» Problem to solve
Copy the data exactly. Leave nothing out.

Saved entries
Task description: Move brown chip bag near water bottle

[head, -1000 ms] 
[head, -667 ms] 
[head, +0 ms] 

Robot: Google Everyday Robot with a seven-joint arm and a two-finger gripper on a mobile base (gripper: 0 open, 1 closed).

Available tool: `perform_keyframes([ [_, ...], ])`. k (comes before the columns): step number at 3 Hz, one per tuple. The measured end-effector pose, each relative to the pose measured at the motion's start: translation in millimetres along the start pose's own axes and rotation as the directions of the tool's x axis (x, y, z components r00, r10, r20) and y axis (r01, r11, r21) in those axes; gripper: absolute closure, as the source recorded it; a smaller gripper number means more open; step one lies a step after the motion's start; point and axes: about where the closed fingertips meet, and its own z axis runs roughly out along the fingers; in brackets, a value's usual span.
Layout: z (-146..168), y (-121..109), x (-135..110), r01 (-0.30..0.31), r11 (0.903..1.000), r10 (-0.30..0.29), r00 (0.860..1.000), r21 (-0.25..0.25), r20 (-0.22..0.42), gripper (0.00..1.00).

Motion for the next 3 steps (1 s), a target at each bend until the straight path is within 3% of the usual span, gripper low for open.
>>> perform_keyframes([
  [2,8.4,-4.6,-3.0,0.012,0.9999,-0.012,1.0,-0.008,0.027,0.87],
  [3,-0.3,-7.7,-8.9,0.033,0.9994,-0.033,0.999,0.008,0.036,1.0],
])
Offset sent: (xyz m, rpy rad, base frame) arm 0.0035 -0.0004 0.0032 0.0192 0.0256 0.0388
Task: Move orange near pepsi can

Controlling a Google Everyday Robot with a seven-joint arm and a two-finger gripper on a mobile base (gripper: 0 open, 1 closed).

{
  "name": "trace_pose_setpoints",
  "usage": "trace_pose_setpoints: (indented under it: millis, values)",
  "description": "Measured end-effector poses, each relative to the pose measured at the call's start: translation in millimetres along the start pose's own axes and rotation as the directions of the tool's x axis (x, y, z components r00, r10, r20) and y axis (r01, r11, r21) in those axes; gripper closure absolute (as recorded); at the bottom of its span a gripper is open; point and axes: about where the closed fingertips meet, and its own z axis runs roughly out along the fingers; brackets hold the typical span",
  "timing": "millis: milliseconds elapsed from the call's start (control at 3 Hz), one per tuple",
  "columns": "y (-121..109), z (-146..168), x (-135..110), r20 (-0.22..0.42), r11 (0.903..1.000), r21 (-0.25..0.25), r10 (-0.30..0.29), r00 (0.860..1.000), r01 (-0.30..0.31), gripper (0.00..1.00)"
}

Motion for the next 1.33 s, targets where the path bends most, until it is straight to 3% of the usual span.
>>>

» Answer
Task description: Move brown chip bag near water bottle

[head, -1000 ms] 
[head, -667 ms] 
[head, +0 ms] 

Robot: Google Everyday Robot with a seven-joint arm and a two-finger gripper on a mobile base (gripper: 0 open, 1 closed).

Available tool: `perform_keyframes([ [_, ...], ])`. k (comes before the columns): step number at 3 Hz, one per tuple. The measured end-effector pose, each relative to the pose measured at the motion's start: translation in millimetres along the start pose's own axes and rotation as the directions of the tool's x axis (x, y, z components r00, r10, r20) and y axis (r01, r11, r21) in those axes; gripper: absolute closure, as the source recorded it; a smaller gripper number means more open; step one lies a step after the motion's start; point and axes: about where the closed fingertips meet, and its own z axis runs roughly out along the fingers; in brackets, a value's usual span.
Layout: z (-146..168), y (-121..109), x (-135..110), r01 (-0.30..0.31), r11 (0.903..1.000), r10 (-0.30..0.29), r00 (0.860..1.000), r21 (-0.25..0.25), r20 (-0.22..0.42), gripper (0.00..1.00).

Motion for the next 3 steps (1 s), a target at each bend until the straight path is within 3% of the usual span, gripper low for open.
>>> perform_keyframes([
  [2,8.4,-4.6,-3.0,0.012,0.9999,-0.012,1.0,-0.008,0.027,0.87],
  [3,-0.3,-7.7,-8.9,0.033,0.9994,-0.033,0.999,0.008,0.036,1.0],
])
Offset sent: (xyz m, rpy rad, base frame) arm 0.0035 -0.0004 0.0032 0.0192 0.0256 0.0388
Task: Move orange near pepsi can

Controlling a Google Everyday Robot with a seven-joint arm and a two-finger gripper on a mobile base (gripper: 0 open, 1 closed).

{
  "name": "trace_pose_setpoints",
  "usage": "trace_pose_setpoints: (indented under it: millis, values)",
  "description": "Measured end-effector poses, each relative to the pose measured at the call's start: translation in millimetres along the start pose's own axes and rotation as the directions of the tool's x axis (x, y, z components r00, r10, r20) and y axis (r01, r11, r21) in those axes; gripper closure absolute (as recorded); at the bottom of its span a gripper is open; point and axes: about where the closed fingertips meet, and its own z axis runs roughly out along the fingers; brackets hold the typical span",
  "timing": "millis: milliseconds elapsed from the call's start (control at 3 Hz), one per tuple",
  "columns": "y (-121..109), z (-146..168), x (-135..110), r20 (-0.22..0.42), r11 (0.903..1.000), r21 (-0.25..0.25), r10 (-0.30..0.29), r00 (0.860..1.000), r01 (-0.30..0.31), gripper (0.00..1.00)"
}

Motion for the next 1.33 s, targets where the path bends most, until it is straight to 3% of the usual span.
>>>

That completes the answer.